Increased risk seen in cohort of young and middle-aged veterans in unadjusted, fully adjusted models
THURSDAY, Oct. 17, 2019 (HealthDay News) — For young and middle-aged veterans, posttraumatic stress disorder (PTSD) is associated with an increased risk for early incident transient ischemic attack (TIA) and ischemic stroke, according to a study published online Oct. 17 in Stroke.
Lindsey Rosman, Ph.D., from the University of North Carolina School of Medicine in Chapel Hill, and colleagues examined the incidence of TIA and ischemic stroke in a cohort of 987,855 young and middle-aged veterans (mean age, 30.29 ± 9.19 years). The authors examined the effect of PTSD on incident stroke.

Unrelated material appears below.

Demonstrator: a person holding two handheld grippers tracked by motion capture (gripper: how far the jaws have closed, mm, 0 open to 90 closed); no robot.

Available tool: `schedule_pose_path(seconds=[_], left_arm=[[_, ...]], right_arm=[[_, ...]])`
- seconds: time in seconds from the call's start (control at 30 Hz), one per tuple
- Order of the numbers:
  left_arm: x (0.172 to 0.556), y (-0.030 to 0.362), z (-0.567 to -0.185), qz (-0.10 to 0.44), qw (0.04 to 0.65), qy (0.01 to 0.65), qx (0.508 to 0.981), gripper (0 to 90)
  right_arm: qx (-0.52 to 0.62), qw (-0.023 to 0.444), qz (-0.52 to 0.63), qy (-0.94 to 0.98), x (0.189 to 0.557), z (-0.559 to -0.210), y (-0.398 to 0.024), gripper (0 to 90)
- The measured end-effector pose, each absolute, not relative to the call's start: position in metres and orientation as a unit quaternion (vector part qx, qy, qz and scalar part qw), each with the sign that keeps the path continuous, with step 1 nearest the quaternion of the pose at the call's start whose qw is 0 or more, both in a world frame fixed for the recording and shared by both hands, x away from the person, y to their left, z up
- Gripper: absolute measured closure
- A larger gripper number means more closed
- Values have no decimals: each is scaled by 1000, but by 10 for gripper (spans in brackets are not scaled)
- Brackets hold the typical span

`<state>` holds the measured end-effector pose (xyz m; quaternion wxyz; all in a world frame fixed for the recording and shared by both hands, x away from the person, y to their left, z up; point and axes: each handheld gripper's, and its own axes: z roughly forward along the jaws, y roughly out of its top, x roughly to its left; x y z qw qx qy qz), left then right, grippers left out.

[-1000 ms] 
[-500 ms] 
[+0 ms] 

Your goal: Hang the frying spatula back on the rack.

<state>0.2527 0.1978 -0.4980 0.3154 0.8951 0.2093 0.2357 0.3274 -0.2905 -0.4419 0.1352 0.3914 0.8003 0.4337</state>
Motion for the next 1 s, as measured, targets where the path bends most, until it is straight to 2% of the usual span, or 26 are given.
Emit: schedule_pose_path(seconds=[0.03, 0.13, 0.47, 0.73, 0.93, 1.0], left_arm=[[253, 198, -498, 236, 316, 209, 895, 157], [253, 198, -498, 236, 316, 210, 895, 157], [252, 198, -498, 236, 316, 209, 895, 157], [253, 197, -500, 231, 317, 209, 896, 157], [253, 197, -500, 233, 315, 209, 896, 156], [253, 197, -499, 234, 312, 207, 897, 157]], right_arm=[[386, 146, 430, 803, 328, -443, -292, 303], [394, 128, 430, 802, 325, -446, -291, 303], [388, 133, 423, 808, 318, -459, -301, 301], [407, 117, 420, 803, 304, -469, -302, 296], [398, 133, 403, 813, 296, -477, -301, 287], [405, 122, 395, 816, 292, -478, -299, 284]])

The researchers found that TIA and ischemic stroke were diagnosed in 766 and 1,877 patients, respectively, during a 13-year period. During follow-up, PTSD was diagnosed in 28.6 percent of the sample. PTSD was significantly associated with new-onset TIA and ischemic stroke in unadjusted analyses (hazard ratios, 2.02 and 1.62, respectively). The correlations remained significant in fully adjusted models (hazard ratios, 1.61 and 1.36, respectively). PTSD had a stronger effect on ischemic stroke risk in men than in women (hazard ratio, 0.63), while sex had no effect for TIA.
“This work will pave the way forward for the development of future age-appropriate surveillance strategies, risk stratification tools, guidelines, and public education campaigns to reduce the growing burden of stroke in young adults,” the authors write.
One author disclosed financial ties to the pharmaceutical industry.